■ WHAT YOU ARE ASKED TO DO ■
Each line from the beginning of the data below through the line containing "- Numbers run" should be repeated exactly, please.

'''

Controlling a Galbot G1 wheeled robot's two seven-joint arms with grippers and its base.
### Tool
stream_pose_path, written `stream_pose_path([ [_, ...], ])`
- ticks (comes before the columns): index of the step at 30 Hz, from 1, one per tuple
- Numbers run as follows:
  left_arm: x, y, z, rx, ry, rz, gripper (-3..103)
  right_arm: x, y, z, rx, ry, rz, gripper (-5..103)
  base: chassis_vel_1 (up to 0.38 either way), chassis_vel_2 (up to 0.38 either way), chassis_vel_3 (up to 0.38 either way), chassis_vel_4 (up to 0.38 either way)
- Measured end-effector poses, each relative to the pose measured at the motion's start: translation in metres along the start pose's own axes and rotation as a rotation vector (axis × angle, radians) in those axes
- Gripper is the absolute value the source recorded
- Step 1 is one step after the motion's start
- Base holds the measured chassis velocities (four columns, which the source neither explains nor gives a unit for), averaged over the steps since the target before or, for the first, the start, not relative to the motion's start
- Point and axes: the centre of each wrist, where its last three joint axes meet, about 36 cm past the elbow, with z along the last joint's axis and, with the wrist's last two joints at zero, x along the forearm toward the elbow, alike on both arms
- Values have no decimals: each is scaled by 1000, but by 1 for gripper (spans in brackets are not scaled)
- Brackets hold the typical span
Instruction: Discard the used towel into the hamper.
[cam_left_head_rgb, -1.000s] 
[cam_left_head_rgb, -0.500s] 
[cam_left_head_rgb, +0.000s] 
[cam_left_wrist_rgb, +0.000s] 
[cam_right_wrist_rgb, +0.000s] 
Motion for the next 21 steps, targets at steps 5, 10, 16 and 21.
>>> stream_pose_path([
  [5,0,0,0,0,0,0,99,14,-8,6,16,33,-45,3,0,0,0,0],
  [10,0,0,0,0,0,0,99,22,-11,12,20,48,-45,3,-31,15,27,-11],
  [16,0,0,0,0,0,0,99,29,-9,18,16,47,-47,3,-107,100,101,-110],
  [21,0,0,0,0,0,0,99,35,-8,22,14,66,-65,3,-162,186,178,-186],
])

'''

■ REPLY TO THE EXERCISE ■
Controlling a Galbot G1 wheeled robot's two seven-joint arms with grippers and its base.
### Tool
stream_pose_path, written `stream_pose_path([ [_, ...], ])`
- ticks (comes before the columns): index of the step at 30 Hz, from 1, one per tuple
- Numbers run as follows:

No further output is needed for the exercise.